SELECTING INVESTMENTS IN A GLOBAL MARKET

The Case For Global Investments

Relative Size of U.S. Financial Markets

Rates of Return on U.S. and Foreign Securities
Global Bond Market Returns
Global Equity Market Returns

Risk Diversification
Individual Country Risk and Return
Risk of Combined Country Investments
Global Bond Portfolio Risk
Global Equity Portfolio Risk
Global Competition
Summary on Global Investing

Global Investment Choices

Fixed Income Investments.

Capital Market Instruments.
U.S. Treasury securities
U.S. Government Agency Securities
Municipal Bonds
Corporate Bonds
Indenture Provisions
Preferred Stock

International Bond Investing
Eurobond
Yankee Bonds
International Domestic Bonds

Bond Ratings

Equity Instruments
American Depository Receipts (ADR)
Direct purchase
International Mutual Funds

Derivatives

Managed Investments
Investment Companies
Hedge Funds
Venture Capital Pools
REITS

Historical Risk/Returns on Alternative Investments

Stocks, Bonds, and T-Bills (Ibbotson-Sinquefield Study)

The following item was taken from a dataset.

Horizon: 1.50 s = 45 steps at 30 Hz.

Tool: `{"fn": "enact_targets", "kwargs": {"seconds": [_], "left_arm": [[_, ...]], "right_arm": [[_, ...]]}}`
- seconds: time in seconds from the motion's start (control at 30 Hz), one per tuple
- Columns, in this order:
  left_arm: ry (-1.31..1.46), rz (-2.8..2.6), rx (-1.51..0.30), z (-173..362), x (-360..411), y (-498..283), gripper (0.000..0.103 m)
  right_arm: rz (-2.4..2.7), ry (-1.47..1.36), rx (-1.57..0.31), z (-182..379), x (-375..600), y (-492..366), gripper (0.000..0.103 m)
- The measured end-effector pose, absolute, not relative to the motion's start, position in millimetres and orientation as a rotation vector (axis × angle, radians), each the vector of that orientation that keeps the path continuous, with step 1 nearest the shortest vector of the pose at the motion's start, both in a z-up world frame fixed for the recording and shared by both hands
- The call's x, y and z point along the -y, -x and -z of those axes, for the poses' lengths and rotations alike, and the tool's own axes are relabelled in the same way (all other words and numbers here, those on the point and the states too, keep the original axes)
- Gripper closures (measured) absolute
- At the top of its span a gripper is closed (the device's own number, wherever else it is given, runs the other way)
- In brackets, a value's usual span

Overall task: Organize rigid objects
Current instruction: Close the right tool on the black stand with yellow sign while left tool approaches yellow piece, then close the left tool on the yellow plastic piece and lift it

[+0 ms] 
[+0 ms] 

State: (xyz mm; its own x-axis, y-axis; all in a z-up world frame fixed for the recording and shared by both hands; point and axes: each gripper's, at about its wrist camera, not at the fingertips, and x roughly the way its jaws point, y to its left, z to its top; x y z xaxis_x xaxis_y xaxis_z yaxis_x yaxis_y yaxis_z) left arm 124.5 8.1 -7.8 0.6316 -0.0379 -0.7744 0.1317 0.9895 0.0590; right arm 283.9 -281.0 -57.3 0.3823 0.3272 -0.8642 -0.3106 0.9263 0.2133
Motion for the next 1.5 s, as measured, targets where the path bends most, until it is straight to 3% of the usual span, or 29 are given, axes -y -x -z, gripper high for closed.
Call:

World Portfolio Performance.
CHAPTER 3

Answers to Questions

1. The major advantage of investing in common stocks is that generally an investor would earn a higher rate of return than on corporate bonds. Also, while the return on bonds is pre-specified and fixed, the return on common stocks can be substantially higher if the investor can pick a "winner" --i.e., if the company's performance turns out to be better than current market expectations. The main disadvantage of common stock ownership is the higher risk. While the income on bonds is certain (except in the extreme case of bankruptcy), the return on stocks will vary depending upon the future performance of the company and could well be negative.

2. The four factors are: (1) Limiting oneself to the U.S. securities market would imply effectively ignoring approximately 50% of the world securities market. While the U.S. bond market is still the dominant sector, foreign bond markets have been growing in absolute and relative size since 1969. (2) The rates of return available on non-U.S. securities often have substantially exceeded those of U.S. securities. (3) Diversification with foreign securities reduces portfolio risk. (4) Firms are no longer restricted to their home markets, thus attractive opportunities may be found in firms that are no based in the investors home country.

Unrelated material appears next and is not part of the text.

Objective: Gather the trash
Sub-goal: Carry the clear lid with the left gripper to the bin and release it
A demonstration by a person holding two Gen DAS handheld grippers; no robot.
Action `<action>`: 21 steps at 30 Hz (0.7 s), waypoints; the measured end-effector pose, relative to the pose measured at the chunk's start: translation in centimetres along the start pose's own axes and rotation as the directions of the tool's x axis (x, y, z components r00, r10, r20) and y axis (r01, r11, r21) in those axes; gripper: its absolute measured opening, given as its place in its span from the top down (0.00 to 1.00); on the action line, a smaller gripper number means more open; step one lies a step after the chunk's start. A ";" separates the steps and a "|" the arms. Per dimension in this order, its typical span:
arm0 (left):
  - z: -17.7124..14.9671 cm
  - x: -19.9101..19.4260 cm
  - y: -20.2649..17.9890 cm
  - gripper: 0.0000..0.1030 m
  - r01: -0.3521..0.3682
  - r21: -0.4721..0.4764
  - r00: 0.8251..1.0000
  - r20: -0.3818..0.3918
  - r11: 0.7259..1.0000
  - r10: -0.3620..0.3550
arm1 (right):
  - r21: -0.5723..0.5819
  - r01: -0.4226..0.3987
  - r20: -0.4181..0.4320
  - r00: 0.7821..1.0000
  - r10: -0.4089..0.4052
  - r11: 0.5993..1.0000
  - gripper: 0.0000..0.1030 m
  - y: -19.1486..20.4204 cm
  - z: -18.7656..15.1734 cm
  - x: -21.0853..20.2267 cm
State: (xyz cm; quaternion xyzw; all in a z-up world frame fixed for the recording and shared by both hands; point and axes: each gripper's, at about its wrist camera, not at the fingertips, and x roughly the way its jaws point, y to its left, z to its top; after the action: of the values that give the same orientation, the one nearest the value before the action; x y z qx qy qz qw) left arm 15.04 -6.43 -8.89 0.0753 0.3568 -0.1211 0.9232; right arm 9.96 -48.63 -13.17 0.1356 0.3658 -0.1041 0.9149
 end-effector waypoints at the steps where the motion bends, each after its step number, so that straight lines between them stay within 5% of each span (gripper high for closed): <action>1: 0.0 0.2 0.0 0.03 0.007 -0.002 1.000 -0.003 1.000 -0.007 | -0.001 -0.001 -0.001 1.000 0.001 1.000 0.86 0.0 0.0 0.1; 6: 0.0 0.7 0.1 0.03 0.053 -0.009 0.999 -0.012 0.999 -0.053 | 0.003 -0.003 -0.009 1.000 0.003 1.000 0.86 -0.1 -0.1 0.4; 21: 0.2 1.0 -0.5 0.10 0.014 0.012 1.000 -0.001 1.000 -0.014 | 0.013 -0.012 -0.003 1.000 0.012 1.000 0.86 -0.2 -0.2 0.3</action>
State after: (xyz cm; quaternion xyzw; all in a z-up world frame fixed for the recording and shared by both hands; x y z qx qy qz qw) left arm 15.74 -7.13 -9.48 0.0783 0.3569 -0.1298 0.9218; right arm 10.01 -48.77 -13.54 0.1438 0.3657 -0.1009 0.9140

3. International diversification reduces portfolio risk because of the low correlation of returns among the securities from different countries. This is due to differing international trade patterns, economic growth, fiscal policies, and monetary policies among countries.

4. There are different correlation of returns between securities from the U.S. and alternate countries because there are substantial differences in the economies of the various countries (at a given time) in terms of inflation, international trade, monetary and fiscal policies and economic growth.

5. The correlations between U.S. stocks and stocks for different countries should change over time because each country has a fairly independent set of economic policies. Factors influencing the correlations include international trade, economic growth, fiscal policy and monetary policy. A change in any of these variables will cause a change in how the economies are related. For example, the correlation between U.S. and Japanese stock will change as the balance of trade shifts between the two countries.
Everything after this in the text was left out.